- Assignment
Restate word for word the lines in the listing below, starting at the line containing "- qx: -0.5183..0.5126" and ending at the line containing "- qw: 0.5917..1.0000", both included; leave out the rest.
── Data shown
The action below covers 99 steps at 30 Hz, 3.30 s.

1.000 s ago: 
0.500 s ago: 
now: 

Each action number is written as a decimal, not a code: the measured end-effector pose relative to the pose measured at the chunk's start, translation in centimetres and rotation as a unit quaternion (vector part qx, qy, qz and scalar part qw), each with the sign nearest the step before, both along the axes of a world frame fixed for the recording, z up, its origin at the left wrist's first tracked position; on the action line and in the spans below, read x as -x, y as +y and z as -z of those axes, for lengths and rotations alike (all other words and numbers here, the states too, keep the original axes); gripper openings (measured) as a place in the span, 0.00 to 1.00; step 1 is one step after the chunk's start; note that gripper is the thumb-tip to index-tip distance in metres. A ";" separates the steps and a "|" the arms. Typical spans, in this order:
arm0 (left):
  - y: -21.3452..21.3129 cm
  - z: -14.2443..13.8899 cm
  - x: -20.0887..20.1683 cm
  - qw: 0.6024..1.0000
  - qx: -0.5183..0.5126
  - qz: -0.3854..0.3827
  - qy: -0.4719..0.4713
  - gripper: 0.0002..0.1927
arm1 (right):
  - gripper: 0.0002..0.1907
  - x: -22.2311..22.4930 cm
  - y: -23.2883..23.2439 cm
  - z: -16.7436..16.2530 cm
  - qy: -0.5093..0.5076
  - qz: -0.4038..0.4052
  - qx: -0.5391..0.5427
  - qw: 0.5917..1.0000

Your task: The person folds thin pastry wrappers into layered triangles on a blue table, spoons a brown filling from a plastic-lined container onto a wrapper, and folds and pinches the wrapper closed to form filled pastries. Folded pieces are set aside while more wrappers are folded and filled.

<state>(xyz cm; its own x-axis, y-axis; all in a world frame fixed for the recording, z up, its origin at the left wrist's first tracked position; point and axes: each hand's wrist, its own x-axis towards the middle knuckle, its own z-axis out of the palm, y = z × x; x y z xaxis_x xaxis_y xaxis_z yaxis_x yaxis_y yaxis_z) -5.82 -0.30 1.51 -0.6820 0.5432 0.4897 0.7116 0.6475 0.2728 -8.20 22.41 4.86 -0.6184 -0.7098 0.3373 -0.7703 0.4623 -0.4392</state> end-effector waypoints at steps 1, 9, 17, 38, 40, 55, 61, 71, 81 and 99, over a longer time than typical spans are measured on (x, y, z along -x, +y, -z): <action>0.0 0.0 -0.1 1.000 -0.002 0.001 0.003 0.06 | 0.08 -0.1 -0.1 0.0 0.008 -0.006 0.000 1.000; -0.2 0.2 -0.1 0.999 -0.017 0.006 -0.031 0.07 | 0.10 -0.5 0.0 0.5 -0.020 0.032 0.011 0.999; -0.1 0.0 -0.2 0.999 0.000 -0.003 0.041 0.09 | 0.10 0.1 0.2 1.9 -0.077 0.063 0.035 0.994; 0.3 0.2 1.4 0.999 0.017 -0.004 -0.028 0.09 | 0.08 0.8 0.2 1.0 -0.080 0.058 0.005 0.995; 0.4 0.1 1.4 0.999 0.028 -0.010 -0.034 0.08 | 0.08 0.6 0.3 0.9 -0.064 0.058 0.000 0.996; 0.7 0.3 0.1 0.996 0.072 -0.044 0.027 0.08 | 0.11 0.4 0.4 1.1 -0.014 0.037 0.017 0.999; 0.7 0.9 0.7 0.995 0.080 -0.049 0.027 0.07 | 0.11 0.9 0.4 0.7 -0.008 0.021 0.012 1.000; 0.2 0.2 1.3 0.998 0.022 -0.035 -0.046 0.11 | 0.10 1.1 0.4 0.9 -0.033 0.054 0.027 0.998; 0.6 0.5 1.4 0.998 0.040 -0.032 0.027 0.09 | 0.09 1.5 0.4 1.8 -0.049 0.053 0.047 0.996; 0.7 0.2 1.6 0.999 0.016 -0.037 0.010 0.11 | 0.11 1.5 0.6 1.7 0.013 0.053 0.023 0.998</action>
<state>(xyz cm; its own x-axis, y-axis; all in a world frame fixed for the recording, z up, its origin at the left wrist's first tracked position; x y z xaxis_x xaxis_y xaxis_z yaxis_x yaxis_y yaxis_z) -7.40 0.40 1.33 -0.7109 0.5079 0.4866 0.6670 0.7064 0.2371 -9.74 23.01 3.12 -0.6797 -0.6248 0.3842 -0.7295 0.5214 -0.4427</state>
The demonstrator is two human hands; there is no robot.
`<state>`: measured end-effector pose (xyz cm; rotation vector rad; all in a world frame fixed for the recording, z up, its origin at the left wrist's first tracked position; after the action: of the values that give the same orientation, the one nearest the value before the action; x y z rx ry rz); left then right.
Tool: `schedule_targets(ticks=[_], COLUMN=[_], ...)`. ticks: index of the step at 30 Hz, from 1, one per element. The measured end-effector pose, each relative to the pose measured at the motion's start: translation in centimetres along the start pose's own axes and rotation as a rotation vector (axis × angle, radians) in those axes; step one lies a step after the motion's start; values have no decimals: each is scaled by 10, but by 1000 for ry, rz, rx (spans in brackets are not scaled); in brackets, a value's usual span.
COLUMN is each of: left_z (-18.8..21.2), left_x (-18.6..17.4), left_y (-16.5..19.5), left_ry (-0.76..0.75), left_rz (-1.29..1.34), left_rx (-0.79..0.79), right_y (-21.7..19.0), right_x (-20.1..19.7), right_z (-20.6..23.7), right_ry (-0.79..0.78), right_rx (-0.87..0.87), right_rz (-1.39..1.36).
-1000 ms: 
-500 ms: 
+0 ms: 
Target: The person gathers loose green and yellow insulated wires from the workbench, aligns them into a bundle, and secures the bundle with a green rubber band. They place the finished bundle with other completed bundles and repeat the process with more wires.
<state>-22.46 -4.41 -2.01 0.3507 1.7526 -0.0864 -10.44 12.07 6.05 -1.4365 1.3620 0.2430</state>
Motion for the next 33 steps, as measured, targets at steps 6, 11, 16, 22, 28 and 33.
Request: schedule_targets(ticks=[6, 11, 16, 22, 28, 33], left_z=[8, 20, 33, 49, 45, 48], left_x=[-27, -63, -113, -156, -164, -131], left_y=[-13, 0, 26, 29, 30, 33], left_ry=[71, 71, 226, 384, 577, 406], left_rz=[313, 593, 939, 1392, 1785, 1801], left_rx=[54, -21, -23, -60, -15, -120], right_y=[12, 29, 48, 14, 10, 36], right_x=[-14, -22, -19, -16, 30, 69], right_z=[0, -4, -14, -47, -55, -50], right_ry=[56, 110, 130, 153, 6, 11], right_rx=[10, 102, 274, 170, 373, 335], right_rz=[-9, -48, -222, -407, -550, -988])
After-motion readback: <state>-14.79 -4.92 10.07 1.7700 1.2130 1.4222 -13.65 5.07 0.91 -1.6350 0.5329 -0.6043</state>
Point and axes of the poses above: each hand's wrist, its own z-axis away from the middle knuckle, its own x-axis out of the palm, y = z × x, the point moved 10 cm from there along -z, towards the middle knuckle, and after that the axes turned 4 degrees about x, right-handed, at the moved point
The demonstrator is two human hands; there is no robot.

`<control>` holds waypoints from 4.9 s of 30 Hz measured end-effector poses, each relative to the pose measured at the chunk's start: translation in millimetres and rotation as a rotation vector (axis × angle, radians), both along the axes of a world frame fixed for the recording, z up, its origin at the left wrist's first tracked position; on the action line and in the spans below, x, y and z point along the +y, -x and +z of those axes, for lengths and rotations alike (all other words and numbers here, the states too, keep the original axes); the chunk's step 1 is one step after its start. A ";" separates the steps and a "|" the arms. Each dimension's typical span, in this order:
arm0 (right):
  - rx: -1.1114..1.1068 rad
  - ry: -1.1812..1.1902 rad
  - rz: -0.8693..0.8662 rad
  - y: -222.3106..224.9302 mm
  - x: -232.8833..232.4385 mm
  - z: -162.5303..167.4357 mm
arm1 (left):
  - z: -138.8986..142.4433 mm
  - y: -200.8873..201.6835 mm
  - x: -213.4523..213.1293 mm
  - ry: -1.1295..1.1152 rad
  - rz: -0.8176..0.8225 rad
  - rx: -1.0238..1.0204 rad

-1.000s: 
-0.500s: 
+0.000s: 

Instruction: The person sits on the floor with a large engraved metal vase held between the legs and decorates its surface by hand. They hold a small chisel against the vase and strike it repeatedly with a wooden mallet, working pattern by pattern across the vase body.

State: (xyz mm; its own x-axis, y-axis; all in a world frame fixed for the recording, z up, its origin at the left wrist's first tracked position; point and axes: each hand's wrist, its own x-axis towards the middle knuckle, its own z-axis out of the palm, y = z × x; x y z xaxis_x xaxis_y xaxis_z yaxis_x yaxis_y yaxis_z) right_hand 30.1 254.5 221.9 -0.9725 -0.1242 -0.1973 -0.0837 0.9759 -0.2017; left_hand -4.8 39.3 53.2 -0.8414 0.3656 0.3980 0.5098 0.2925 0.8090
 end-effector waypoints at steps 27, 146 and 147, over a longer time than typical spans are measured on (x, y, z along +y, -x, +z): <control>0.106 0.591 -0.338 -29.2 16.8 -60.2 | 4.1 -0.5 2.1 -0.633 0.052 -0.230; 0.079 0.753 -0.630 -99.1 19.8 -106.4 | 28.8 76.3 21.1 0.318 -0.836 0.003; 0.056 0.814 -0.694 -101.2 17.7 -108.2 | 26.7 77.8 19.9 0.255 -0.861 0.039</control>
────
- Solved problem
  - qx: -0.5183..0.5126
  - qz: -0.3854..0.3827
  - qy: -0.4719..0.4713
  - gripper: 0.0002..0.1927
arm1 (right):
  - gripper: 0.0002..0.1907
  - x: -22.2311..22.4930 cm
  - y: -23.2883..23.2439 cm
  - z: -16.7436..16.2530 cm
  - qy: -0.5093..0.5076
  - qz: -0.4038..0.4052
  - qx: -0.5391..0.5427
  - qw: 0.5917..1.0000

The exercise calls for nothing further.